* [About this exercise] Below are entries; write every one of them out again exactly.

* [Given records]
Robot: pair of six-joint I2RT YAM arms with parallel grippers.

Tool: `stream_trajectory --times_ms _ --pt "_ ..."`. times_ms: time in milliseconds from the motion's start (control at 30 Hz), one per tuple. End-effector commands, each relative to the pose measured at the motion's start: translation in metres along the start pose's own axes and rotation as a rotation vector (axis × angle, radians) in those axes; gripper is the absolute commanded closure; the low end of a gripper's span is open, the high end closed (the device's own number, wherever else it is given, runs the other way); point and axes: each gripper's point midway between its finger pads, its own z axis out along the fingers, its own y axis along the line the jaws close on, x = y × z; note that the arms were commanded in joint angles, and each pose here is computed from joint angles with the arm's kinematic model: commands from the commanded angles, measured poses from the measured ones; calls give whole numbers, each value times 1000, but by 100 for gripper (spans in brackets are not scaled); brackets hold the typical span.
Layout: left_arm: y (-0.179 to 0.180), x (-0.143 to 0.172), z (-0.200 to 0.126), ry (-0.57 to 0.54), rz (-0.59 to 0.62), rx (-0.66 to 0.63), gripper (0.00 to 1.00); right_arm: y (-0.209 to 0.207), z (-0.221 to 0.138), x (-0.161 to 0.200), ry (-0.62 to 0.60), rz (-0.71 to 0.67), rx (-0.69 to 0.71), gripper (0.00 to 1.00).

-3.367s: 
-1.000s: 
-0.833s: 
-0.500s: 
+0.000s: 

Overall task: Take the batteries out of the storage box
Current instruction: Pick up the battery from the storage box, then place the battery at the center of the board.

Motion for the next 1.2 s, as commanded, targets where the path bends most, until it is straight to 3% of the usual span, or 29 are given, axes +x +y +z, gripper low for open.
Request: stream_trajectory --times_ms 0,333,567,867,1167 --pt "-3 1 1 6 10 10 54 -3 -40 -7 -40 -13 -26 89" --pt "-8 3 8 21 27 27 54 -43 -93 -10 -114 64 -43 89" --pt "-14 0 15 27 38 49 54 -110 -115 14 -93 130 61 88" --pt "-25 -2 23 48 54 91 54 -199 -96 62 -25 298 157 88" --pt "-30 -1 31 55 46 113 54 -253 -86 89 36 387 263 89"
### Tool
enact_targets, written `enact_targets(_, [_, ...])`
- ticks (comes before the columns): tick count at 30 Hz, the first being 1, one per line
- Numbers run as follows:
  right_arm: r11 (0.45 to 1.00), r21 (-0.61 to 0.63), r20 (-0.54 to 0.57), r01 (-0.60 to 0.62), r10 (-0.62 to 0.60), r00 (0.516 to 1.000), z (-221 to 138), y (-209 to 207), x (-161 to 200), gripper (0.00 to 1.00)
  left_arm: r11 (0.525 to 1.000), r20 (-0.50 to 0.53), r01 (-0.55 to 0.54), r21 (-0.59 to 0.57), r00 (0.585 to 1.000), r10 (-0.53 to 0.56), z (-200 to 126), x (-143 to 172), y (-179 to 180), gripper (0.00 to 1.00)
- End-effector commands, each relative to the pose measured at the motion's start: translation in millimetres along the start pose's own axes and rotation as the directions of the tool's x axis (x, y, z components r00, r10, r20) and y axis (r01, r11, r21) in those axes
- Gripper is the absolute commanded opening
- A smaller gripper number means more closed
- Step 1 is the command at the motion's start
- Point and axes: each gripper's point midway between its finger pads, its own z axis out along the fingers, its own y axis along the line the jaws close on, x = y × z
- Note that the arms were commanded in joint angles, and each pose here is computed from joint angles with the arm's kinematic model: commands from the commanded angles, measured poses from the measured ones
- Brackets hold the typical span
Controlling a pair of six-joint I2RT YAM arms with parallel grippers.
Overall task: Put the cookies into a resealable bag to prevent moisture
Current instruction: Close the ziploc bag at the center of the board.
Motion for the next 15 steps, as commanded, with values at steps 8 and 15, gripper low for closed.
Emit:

* [Exercise output]
Robot: pair of six-joint I2RT YAM arms with parallel grippers.

Tool: `stream_trajectory --times_ms _ --pt "_ ..."`. times_ms: time in milliseconds from the motion's start (control at 30 Hz), one per tuple. End-effector commands, each relative to the pose measured at the motion's start: translation in metres along the start pose's own axes and rotation as a rotation vector (axis × angle, radians) in those axes; gripper is the absolute commanded closure; the low end of a gripper's span is open, the high end closed (the device's own number, wherever else it is given, runs the other way); point and axes: each gripper's point midway between its finger pads, its own z axis out along the fingers, its own y axis along the line the jaws close on, x = y × z; note that the arms were commanded in joint angles, and each pose here is computed from joint angles with the arm's kinematic model: commands from the commanded angles, measured poses from the measured ones; calls give whole numbers, each value times 1000, but by 100 for gripper (spans in brackets are not scaled); brackets hold the typical span.
Layout: left_arm: y (-0.179 to 0.180), x (-0.143 to 0.172), z (-0.200 to 0.126), ry (-0.57 to 0.54), rz (-0.59 to 0.62), rx (-0.66 to 0.63), gripper (0.00 to 1.00); right_arm: y (-0.209 to 0.207), z (-0.221 to 0.138), x (-0.161 to 0.200), ry (-0.62 to 0.60), rz (-0.71 to 0.67), rx (-0.69 to 0.71), gripper (0.00 to 1.00).

-3.367s: 
-1.000s: 
-0.833s: 
-0.500s: 
+0.000s: 

Overall task: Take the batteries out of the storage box
Current instruction: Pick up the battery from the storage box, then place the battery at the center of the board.

Motion for the next 1.2 s, as commanded, targets where the path bends most, until it is straight to 3% of the usual span, or 29 are given, axes +x +y +z, gripper low for open.
Request: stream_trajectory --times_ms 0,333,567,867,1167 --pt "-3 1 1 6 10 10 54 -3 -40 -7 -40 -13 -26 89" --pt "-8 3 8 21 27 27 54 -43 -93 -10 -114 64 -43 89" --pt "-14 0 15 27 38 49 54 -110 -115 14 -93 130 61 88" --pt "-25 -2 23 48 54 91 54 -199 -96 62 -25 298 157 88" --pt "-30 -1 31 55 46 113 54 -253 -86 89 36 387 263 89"
### Tool
enact_targets, written `enact_targets(_, [_, ...])`
- ticks (comes before the columns): tick count at 30 Hz, the first being 1, one per line
- Numbers run as follows:
  right_arm: r11 (0.45 to 1.00), r21 (-0.61 to 0.63), r20 (-0.54 to 0.57), r01 (-0.60 to 0.62), r10 (-0.62 to 0.60), r00 (0.516 to 1.000), z (-221 to 138), y (-209 to 207), x (-161 to 200), gripper (0.00 to 1.00)
  left_arm: r11 (0.525 to 1.000), r20 (-0.50 to 0.53), r01 (-0.55 to 0.54), r21 (-0.59 to 0.57), r00 (0.585 to 1.000), r10 (-0.53 to 0.56), z (-200 to 126), x (-143 to 172), y (-179 to 180), gripper (0.00 to 1.00)
- End-effector commands, each relative to the pose measured at the motion's start: translation in millimetres along the start pose's own axes and rotation as the directions of the tool's x axis (x, y, z components r00, r10, r20) and y axis (r01, r11, r21) in those axes
- Gripper is the absolute commanded opening
- A smaller gripper number means more closed
- Step 1 is the command at the motion's start
- Point and axes: each gripper's point midway between its finger pads, its own z axis out along the fingers, its own y axis along the line the jaws close on, x = y × z
- Note that the arms were commanded in joint angles, and each pose here is computed from joint angles with the arm's kinematic model: commands from the commanded angles, measured poses from the measured ones
- Brackets hold the typical span
Controlling a pair of six-joint I2RT YAM arms with parallel grippers.
Overall task: Put the cookies into a resealable bag to prevent moisture
Current instruction: Close the ziploc bag at the center of the board.
Motion for the next 15 steps, as commanded, with values at steps 8 and 15, gripper low for closed.
Emit:

Now the exercise is finished.